Probability – How to Use Indicator Function with Equal Sign for Probability Integral in Multinomial-Logit Models

indicator functionintegralmultinomial logitprobability

In the beginning of the book Train (2009, p.4) on "Discrete choice methods with simulation" we read:

Define an indicator function $I[h(x,ε) = y]$ that takes the value of
$1$ when the statement in brackets is true and $0$ when the statement is
false.
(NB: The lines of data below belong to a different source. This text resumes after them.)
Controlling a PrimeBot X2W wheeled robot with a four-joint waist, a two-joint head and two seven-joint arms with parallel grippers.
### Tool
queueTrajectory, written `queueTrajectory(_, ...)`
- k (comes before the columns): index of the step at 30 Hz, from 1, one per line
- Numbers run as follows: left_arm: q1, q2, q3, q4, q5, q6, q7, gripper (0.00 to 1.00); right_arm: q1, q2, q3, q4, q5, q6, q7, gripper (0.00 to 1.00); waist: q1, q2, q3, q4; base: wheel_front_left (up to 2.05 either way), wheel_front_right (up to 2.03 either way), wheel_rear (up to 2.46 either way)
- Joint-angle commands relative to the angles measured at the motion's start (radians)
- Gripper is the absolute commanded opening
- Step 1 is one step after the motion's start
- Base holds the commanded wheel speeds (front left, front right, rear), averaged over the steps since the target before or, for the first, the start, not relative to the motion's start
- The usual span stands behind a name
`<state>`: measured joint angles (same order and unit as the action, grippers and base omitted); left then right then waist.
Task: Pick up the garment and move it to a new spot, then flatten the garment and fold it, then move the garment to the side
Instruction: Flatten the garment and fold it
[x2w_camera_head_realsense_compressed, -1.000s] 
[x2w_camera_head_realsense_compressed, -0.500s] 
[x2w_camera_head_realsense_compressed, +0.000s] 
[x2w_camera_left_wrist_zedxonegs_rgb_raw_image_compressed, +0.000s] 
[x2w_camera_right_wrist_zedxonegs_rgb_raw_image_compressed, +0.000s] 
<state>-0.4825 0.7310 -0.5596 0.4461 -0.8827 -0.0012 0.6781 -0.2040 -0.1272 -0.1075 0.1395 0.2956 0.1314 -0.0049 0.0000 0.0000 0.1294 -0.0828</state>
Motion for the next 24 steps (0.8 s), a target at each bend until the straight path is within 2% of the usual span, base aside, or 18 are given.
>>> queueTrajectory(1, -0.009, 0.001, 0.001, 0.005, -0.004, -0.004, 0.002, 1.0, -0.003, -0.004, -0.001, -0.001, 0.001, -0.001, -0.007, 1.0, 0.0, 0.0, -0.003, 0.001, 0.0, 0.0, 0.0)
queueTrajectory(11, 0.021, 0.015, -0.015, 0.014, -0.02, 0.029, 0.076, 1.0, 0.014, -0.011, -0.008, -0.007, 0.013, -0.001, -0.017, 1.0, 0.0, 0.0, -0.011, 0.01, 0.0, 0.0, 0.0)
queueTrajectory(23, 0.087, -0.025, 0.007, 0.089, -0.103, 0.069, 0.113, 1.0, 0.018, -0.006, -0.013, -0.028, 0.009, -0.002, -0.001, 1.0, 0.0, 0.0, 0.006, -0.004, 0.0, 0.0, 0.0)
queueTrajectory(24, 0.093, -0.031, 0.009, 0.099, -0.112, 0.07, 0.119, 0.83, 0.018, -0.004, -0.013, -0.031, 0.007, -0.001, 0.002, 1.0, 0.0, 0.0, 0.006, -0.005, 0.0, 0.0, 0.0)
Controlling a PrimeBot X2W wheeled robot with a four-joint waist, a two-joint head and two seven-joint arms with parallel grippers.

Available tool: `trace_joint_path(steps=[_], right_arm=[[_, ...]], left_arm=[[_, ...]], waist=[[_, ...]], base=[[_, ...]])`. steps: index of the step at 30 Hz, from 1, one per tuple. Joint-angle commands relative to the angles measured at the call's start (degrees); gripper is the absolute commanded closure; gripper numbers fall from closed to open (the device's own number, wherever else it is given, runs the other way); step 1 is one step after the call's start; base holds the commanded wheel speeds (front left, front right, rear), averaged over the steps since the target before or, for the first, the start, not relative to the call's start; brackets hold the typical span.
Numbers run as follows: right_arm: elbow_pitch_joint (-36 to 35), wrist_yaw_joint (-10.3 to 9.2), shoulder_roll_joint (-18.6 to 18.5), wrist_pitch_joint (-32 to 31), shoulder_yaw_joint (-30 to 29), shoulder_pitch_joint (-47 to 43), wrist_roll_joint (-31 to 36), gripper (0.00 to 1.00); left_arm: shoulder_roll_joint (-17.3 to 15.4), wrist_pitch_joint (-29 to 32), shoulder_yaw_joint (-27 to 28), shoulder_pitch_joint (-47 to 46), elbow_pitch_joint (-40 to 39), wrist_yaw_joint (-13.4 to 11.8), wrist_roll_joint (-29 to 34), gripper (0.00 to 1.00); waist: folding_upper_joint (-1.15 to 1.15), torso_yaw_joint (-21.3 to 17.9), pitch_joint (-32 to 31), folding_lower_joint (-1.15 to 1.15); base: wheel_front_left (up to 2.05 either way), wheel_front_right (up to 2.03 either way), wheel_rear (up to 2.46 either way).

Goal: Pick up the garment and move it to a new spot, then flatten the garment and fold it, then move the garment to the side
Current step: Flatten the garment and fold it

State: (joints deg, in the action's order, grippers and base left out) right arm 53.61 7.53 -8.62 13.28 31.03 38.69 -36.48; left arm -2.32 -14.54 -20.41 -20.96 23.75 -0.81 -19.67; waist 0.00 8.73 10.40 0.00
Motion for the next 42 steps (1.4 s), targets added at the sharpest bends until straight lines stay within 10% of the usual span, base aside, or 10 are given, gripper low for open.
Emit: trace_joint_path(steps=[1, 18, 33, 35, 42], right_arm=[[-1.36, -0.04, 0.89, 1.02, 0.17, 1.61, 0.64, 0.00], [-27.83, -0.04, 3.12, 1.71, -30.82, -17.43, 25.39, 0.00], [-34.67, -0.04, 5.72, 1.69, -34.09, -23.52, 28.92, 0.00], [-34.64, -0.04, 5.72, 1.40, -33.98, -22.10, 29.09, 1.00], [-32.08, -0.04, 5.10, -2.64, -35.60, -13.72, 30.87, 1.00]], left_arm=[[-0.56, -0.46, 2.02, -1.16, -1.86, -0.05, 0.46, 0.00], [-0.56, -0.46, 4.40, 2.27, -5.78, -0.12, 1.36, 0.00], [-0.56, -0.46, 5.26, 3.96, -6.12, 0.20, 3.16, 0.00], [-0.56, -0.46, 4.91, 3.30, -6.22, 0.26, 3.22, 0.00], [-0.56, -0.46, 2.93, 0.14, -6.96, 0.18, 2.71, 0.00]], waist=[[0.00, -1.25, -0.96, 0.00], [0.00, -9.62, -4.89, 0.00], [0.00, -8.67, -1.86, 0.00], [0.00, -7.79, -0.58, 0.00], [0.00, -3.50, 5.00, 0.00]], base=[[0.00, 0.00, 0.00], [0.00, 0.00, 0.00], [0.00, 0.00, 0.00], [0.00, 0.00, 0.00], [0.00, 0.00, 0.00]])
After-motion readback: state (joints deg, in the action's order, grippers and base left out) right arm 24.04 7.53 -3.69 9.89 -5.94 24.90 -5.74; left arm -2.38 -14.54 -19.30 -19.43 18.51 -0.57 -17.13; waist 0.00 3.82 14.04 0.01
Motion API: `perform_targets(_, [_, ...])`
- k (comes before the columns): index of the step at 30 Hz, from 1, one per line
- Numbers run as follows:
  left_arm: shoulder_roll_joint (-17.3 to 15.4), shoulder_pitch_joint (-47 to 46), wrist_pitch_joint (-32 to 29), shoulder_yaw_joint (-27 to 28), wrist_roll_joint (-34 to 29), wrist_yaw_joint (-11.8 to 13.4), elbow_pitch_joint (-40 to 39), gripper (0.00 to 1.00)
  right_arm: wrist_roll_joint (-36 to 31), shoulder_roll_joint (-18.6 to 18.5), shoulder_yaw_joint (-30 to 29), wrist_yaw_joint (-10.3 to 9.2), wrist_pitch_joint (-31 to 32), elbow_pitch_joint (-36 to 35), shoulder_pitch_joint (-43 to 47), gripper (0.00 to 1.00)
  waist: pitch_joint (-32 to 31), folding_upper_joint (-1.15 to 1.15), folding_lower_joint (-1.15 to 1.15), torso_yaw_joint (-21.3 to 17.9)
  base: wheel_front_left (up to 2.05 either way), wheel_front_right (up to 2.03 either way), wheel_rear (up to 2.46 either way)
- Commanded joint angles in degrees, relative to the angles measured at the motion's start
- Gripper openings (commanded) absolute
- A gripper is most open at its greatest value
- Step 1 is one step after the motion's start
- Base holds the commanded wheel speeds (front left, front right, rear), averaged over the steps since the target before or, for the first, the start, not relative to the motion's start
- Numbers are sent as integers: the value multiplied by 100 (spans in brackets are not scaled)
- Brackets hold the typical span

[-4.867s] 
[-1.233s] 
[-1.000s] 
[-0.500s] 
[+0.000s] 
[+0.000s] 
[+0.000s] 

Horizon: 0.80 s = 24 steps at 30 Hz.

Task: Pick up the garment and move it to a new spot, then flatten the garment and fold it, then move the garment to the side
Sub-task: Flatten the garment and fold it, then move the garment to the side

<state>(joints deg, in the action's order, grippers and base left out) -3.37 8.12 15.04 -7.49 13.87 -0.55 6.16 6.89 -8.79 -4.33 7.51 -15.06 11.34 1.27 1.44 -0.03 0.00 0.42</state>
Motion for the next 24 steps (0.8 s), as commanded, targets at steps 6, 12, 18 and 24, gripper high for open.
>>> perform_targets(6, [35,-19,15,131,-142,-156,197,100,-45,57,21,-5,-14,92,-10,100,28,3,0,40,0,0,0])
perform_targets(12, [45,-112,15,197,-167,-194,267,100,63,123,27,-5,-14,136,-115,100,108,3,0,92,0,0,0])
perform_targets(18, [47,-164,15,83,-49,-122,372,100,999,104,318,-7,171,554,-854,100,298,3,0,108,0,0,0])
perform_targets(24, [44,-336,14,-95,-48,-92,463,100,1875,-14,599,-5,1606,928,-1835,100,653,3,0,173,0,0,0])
That is, $I[·] = 1$ if the value of $ε$, combined with $x$,
induces the agent to choose outcome $y$, and $I[·] = 0$ if the value
of $ε$, combined with $x$, induces the agent to choose some other
outcome.

Then the following statement is presented.
$$
P(y | x) = Prob(I[h(x,ε) = y] = 1)\\
= \int I[h(x,ε) = y] f (ε) dε
$$

My question is about ($=$) inside the indicator function under integration.

(In the rest of the book all examples are with inequality, because disctrete choice models are built on comparisions of utilitites of different alternatives, like $u_j>u_k$, for all $k\neq j$).

Perhaps, I'm missing something, but I thought that indicator function just trancated the intergral function (change its bounds), so equal sign in expression must lead such integral to $0$ value. What am I missing? A counterexample is welcome.

Best Answer

The expected value of the indicator fuction $I\{A\}$ (where $A\in\Omega$) is $P(A)$. In this case, the integral of the joint probability indicator function over the whole $\varepsilon$ domain gives us the conditional probability $P(y|x)$ (see more here).

For your case, assume $h(x,\epsilon)=x^T\beta+\epsilon$ (which is the first of three possible proofs in your book). Note that it is given that $x$ is observed - meaning that given $x$ and $\epsilon$, we can determine $y$. Moreover, it is clearly stated that $P(y|x)=P(\epsilon~~\text{s.t.}~~h(x,\epsilon)=y)$.

$$\int_{\mathcal{E}}I\{y=h(x,\epsilon)\}f(\epsilon)d\epsilon=\int_{\mathcal{E}}I\{y=x^T\beta+\epsilon\}f(\epsilon)d\epsilon=\int_{\epsilon=y-x^T\beta}{f(\epsilon)}=P(\epsilon=y-x\beta)=\\P(\epsilon~~\text{s.t.}~~x^T\beta+\epsilon=y)=P(y|x)$$

Note that we didn't actually use the realization $h(x,\epsilon)=x^T\beta+\epsilon$.